The group of non-Hispanic persons with multiple races is evenly distributed across five other non-Hispanic groups: White, Black, Asian, American Indian, Native Hawaiian/Pacific Islander.

Data limitations

Under-ascertainment of cases
For some STDs, there are a large number of infections that are not diagnosed because they frequently lack symptoms, such as chlamydia. Asymptomatic persons may not be screened, and thus diseases may exist at higher levels in the population than notifiable disease data indicate. In some instances, considerable differences in numbers and rates of infection between subgroups may be largely attributable to screening and testing practices, rather than real differences in disease burden. For example, there are national recommendations that young women be screened for chlamydia annually, while there are no similar recommendations for young men. Consequently, the number of reported cases of female chlamydia in NYC is substantially higher among women than men, although the gender difference in actual disease rates is likely to be much smaller.

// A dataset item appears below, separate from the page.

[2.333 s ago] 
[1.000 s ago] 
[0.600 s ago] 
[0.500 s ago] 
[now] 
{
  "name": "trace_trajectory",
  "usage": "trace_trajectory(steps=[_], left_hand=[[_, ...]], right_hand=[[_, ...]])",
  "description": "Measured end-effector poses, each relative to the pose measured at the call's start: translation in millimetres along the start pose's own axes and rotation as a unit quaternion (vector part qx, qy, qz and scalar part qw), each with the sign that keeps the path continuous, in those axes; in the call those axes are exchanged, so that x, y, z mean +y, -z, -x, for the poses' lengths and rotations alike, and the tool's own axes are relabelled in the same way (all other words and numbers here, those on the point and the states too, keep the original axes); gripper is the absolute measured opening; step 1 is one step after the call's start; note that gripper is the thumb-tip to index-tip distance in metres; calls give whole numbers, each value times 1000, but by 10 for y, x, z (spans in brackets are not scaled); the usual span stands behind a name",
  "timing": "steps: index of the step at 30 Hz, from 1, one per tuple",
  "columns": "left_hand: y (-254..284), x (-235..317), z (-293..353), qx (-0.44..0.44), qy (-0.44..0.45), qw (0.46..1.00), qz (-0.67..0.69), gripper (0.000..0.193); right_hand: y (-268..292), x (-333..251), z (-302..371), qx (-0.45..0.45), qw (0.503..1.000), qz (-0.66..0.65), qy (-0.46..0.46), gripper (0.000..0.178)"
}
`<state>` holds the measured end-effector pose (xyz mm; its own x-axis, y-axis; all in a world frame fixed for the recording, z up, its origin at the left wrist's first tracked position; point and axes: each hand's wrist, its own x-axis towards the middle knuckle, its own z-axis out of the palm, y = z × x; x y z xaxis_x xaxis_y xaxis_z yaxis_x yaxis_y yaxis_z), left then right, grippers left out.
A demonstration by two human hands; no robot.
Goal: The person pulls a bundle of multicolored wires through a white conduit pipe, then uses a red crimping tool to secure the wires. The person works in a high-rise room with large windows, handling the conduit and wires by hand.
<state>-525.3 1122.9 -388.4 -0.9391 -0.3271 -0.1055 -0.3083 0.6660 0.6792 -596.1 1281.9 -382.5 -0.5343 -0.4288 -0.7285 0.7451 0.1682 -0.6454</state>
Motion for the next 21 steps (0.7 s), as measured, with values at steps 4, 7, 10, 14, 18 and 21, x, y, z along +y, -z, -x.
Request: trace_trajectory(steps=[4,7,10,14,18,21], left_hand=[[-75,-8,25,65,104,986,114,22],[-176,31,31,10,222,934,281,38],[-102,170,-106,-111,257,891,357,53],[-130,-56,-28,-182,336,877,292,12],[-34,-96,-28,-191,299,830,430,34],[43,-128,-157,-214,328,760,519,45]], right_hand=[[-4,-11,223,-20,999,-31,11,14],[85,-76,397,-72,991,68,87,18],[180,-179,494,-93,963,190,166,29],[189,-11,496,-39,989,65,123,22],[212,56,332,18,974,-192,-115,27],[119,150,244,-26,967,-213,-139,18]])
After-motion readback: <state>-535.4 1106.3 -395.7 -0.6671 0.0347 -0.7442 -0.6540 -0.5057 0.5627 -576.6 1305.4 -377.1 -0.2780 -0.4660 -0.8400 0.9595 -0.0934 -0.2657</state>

Under-reporting by providers and clinical laboratories
All diseases are subject to under-reporting. While chlamydia, gonorrhea, syphilis, chancroid, lymphogranuloma venereum, granuloma inguinale, and neonatal herpes are all notifiable diseases in NYC, providers or laboratories may fail to report detected infections. This may be particularly true when providers do not perform diagnostic testing and instead treat presumptively (i.e., based on symptoms); in these instances no laboratory tests will be generated and sent to the Health Department.

Missing race/ethnicity data
Patient race/ethnicity is recorded for the majority of cases diagnosed in Bureau of STD Control clinics. However, private sector providers diagnose the majority of citywide STD cases, and race/ethnicity is missing for many cases reported to the Health Department from private sector providers, either because a case report with that information was not submitted or a submitted case report lacked information on race/ethnicity. Data tables provide these case counts.

Missing age data
Patient date of birth is recorded for the majority of cases diagnosed in Bureau of STD Control clinics. However, private sector providers diagnose the majority of citywide STD cases, and birth date or age information is missing for some cases reported to the NYC DOHMH from private sector providers, either because a case report with that information was not submitted or a submitted case report lacked information on date of birth or age. Data tables provide these case counts.

Artifactual changes in neighborhood case counts and rates
Case reports lacking patient address are attributed to provider address, so if a provider does a substantial amount of testing for patients for whom address is missing, this may artificially elevate the disease rate in that provider’s neighborhood .  Examples of where this may occur are neighborhoods with jails or detention centers.